- _Entries supplied_
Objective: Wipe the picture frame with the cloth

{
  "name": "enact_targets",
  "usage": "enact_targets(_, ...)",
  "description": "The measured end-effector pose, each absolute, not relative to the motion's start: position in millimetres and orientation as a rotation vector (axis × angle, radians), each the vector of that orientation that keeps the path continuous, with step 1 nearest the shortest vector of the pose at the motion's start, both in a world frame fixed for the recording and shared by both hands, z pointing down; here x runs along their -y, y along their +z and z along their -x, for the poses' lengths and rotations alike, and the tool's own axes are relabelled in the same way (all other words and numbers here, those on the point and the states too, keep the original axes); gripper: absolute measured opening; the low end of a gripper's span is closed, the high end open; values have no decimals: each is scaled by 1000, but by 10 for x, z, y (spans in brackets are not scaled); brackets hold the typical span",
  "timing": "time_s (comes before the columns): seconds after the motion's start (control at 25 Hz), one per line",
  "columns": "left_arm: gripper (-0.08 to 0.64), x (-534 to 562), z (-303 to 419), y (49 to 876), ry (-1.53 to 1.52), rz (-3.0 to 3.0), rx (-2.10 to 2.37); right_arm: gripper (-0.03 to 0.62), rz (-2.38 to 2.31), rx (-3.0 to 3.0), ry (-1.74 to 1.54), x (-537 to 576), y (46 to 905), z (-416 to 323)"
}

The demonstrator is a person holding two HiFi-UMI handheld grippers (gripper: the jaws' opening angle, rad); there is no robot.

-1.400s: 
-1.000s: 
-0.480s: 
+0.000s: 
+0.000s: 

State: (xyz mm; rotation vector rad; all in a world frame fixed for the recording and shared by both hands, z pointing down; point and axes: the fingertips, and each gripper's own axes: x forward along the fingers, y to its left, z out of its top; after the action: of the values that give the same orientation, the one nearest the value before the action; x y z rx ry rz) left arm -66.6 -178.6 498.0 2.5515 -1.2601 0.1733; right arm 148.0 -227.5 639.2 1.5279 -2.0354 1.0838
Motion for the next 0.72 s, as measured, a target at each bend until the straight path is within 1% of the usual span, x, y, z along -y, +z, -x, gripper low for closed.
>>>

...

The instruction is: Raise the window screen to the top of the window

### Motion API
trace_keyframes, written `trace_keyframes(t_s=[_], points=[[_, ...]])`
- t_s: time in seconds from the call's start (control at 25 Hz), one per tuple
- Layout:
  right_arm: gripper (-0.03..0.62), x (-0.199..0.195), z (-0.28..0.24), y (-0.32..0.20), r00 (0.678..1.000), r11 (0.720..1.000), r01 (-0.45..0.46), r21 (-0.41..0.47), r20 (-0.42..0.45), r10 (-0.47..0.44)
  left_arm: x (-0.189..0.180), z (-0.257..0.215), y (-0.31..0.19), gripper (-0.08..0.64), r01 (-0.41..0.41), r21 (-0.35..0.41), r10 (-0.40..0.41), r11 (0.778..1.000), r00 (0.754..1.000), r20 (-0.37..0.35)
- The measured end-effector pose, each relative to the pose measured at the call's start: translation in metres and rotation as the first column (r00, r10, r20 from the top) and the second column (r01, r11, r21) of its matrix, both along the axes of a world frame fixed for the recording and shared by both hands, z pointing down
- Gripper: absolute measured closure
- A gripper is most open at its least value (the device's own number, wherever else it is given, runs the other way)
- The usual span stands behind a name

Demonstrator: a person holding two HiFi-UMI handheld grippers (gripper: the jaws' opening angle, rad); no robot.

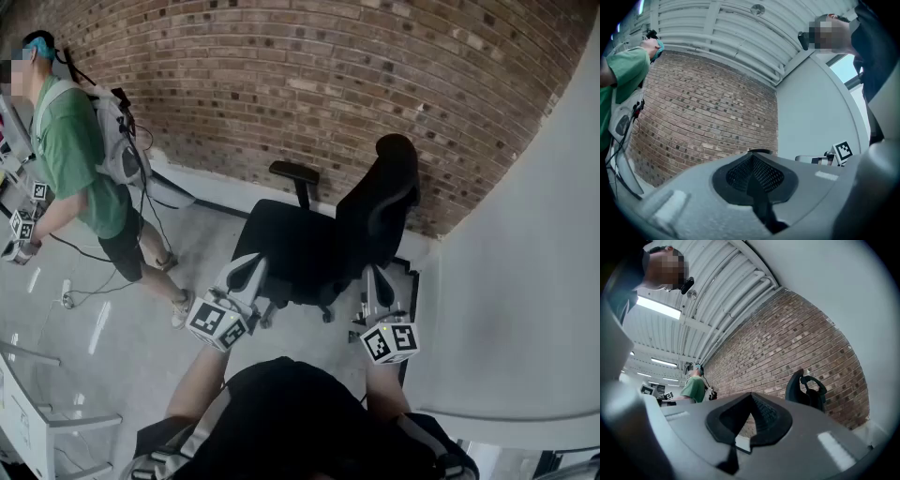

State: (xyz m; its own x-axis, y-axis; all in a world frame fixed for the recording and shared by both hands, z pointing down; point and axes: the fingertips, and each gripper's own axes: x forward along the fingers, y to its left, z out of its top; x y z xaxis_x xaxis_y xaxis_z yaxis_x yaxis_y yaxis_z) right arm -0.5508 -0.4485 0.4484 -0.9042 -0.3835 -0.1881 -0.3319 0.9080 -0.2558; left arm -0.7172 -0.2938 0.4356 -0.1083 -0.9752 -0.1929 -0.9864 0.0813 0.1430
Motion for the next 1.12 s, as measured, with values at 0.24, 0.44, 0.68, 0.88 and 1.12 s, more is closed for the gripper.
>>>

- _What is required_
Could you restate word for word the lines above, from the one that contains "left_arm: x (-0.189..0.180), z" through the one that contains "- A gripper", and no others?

- _Output for this task_
  left_arm: x (-0.189..0.180), z (-0.257..0.215), y (-0.31..0.19), gripper (-0.08..0.64), r01 (-0.41..0.41), r21 (-0.35..0.41), r10 (-0.40..0.41), r11 (0.778..1.000), r00 (0.754..1.000), r20 (-0.37..0.35)
- The measured end-effector pose, each relative to the pose measured at the call's start: translation in metres and rotation as the first column (r00, r10, r20 from the top) and the second column (r01, r11, r21) of its matrix, both along the axes of a world frame fixed for the recording and shared by both hands, z pointing down
- Gripper: absolute measured closure
- A gripper is most open at its least value (the device's own number, wherever else it is given, runs the other way)

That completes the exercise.